Post-Diwali, Delhi’s air quality remained “very poor” while improving significantly over the previous year. But that, experts said, wasn’t really a reason to cheer, with weather conditions greatly aiding the air quality, while systemic issues remain. As per the National Air Quality Index, which the Central Pollution Control Board (CPCB) maintains, the worst air quality index (AQI) was at 11 am on October 28 at 362. The day after, things worsened with the air quality hitting severe levels in Ghaziabad, Greater Noida, Panipat and Noida, while Delhi was on the cusp with an AQI of 400 (401-500 is ‘severe’ level) and Ghaziabad with an AQI of 446 was veering dangerously towards the emergency or ‘very severe’ levels. Delhi based experts emphasised the need to take precautions, especially those who are susceptible to pulmonary ailments like asthma, bronchitis or those having eye-related problems.
Sehgal, Medical Director, Portea Medical
Air pollution levels are at an all-time high in Delhi and surrounding areas once again. This increase can be attributed to several factors including stubble burning and bursting of firecrackers during Diwali. People with conditions like chronic obstructive pulmonary disease (COPD) are particularly vulnerable and their symptoms can exacerbate with the increase in harmful particulate matter. Air pollution has twice the impact on lung function decline and increases the risk of COPD by three times as per research (https://www.ncbi.nlm.nih.gov/pmc/articles/PMC4765726/). Considering this, it is imperative to take precautions and stay clear of areas that have high levels of particulate matter. People with COPD must also ensure they take their medications on time and wear a mask if they need to venture out.
Padma Shri Awardee Dr KK Aggarwal, President, HCFI and President of the Confederation of Medical Associations of Asia and Oceania (CMAAO):
Delhi’s air quality has once again reached the ‘severe’ state post-Diwali and the AQI levels have crossed the 400 mark. The city experiences high air pollution levels for almost the whole year, but the situation resurfaces around Diwali every year, worsening as winter approaches. This has several harmful effects on health and can lead to acute coronary events (heart attack), sudden cardiac death, stroke, respiratory issues, and mortality due to conditions like chronic obstructive pulmonary disease (COPD). Children and older adults are particularly at risk. The need of the hour is public cooperation in reducing air pollution and its harmful effects. The first step towards this is to respect the laws of the state and abide by them. Some ways to do this include car pooling to office, walking or cycling to a nearby place instead of taking a car, and support the authorities in their efforts to curb pollution levels. One must also ensure that they do not take part in any competitive sports if the AQI is more than 100; avoid exercise if it is more than 200; and not venture outdoors in case it exceeds 300. The BCCI should change the venue of the current cricket match starting 3rd November in Delhi.
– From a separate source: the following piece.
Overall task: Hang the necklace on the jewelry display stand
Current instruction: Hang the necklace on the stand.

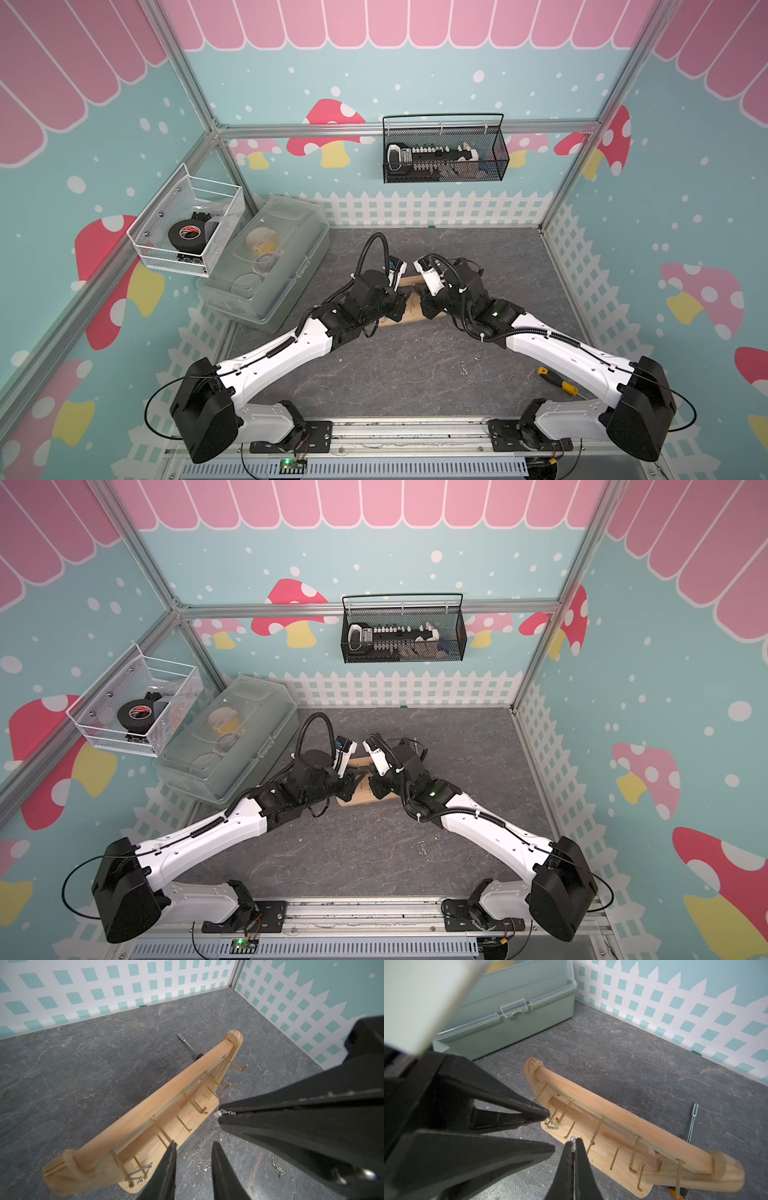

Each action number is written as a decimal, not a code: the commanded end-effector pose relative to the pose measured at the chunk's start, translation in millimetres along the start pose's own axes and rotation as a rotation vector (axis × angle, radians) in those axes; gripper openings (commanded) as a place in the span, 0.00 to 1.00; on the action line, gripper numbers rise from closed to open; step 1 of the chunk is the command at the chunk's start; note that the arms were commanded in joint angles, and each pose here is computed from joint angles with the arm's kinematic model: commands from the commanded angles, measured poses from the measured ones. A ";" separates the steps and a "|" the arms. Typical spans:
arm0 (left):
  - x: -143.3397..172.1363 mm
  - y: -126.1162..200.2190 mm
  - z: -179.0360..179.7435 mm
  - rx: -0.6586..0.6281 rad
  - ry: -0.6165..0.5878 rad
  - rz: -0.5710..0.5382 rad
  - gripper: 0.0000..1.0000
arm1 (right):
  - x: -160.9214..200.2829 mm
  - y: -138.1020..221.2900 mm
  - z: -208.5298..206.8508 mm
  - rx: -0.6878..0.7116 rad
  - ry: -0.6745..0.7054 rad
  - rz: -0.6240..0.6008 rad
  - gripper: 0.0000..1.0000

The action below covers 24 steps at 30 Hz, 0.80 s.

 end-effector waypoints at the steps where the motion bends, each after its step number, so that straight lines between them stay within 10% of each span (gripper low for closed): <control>1: 0.1 -7.1 -4.5 0.000 -0.017 -0.011 0.28 | -14.7 13.3 4.0 -0.026 -0.003 -0.033 0.03; 24: -8.5 -1.3 -6.7 -0.046 -0.031 -0.062 0.27 | -18.2 21.7 8.4 -0.066 -0.003 -0.023 0.02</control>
Point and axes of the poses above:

Neha Rastogi, Co – Founder and COO, Agatsa:
Lifestyle issues such as heart diseases are already on the rise in India something that is exacerbated further by factors like increasing air pollution levels. People with existing heart complications are highly vulnerable to dust particles and pollutants in the air. The fine and ultra-fine particles in the air can trigger a heart attack or stroke or atrial fibrillation. This is because they increase the resting blood pressure and cause endothelial dysfunction and thickening of the blood. Heart patients must keep track of their vital stats such as ECG through home monitoring devices. These will not only keep any eventualities in check but also help them reach out to a specialist in a timely manner. Avoid any kind of strenuous physical activity and check if your medication dose needs to be increased.
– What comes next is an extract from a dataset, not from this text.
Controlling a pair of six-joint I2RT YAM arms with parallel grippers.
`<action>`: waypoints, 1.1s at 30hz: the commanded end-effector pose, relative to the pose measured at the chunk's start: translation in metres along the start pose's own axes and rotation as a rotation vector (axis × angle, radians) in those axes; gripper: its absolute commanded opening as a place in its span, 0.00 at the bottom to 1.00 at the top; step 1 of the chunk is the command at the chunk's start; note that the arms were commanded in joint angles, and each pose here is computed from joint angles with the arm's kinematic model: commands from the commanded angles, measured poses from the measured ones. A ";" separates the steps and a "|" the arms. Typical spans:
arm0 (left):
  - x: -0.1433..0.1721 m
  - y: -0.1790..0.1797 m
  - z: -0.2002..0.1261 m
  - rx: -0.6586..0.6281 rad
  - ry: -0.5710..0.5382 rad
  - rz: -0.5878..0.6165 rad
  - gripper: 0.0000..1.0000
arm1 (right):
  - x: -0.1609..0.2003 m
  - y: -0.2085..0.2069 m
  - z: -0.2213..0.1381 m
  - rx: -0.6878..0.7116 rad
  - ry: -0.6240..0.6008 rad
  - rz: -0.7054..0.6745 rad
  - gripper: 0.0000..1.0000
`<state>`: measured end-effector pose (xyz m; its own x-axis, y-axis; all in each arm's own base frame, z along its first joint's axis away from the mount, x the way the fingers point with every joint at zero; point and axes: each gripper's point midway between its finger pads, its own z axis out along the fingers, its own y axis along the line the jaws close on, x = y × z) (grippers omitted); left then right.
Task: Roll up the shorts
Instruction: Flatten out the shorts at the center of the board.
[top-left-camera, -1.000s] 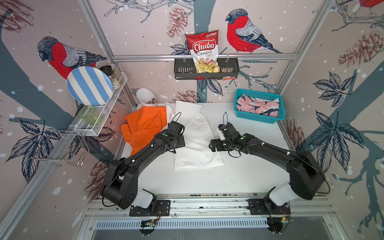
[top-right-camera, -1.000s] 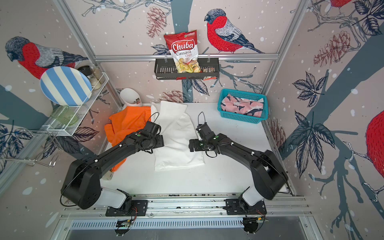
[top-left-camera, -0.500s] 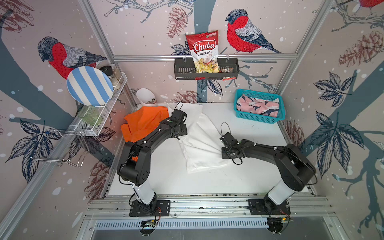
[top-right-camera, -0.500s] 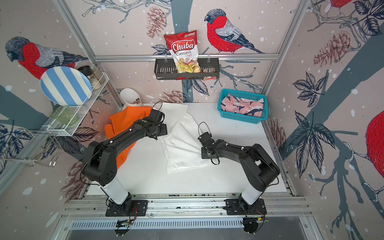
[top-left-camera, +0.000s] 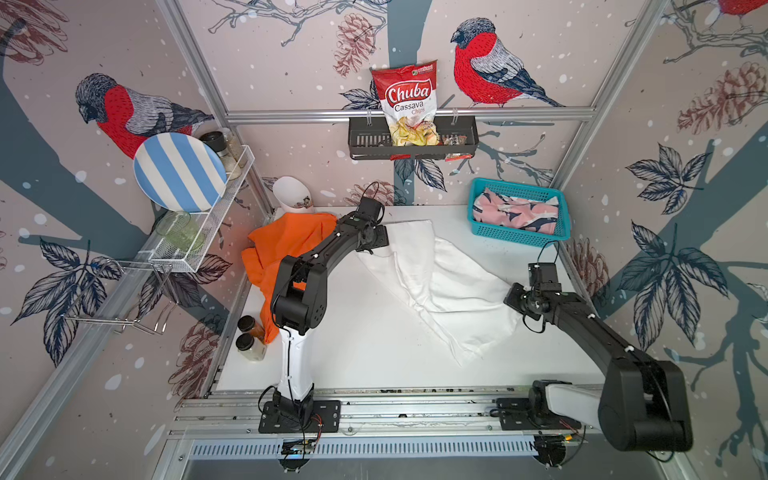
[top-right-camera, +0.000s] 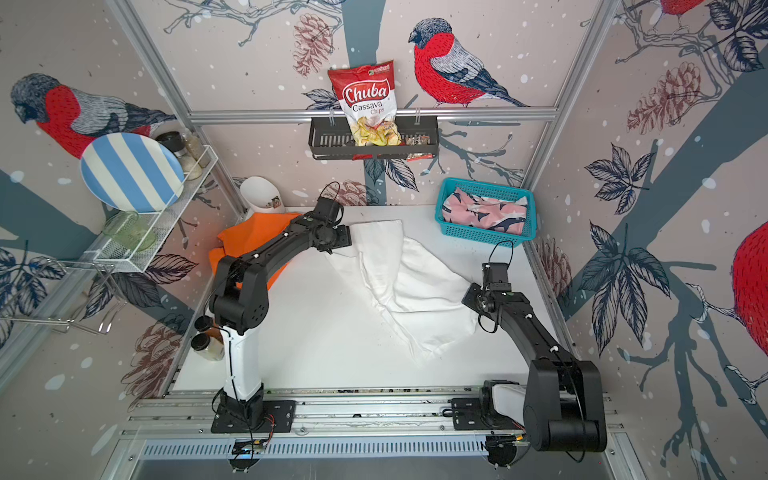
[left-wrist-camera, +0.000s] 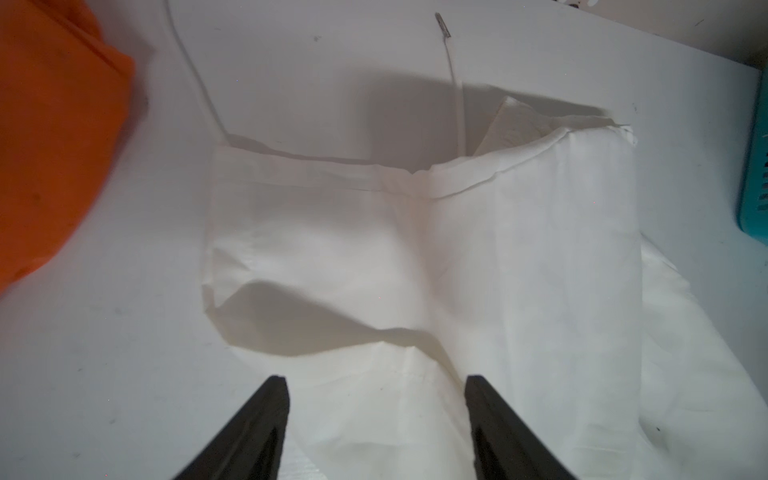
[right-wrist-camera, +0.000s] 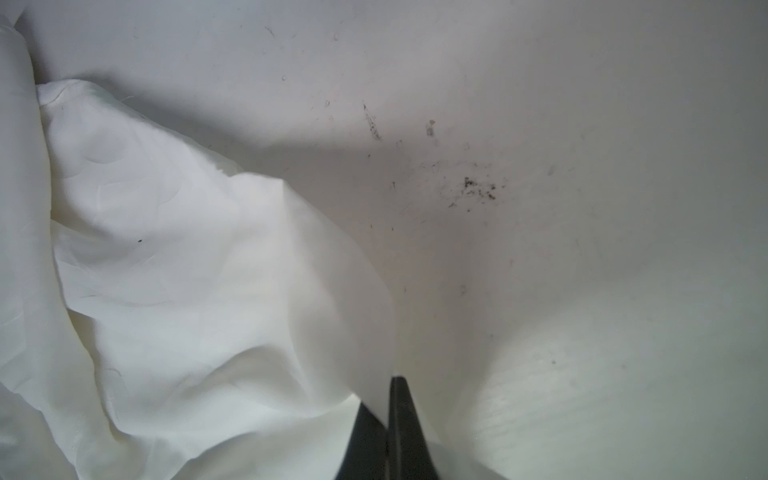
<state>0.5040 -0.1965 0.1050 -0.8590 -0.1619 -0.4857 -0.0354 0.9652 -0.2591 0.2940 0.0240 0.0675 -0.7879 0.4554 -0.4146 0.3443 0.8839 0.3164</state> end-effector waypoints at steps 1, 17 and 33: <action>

Vikas Bagaria, Founder, Pee Safe:
Air pollution levels usually peak around the winter months in Delhi, something that is exacerbated by the burning of crackers during Diwali and crop burning in the nearby states. High particulate matter levels can cause several health complications such as heart problems and respiratory infections. The fact is that it is impossible to expect people to lock themselves indoors. In such a situation, one can wear protective N95 masks which help filter out about 95% of the toxins in the air. These masks can be worn for a longer duration without feeling suffocated and are safe to use for everyone, including those who are most vulnerable – children, elderly population and pregnant women. Apart from this, we can take small steps individually to combat pollution and engage in sustainable practices. This includes many initiatives, such as checking our vehicles regularly for emissions, creating green spaces around the house and also making public transport a lifestyle choice.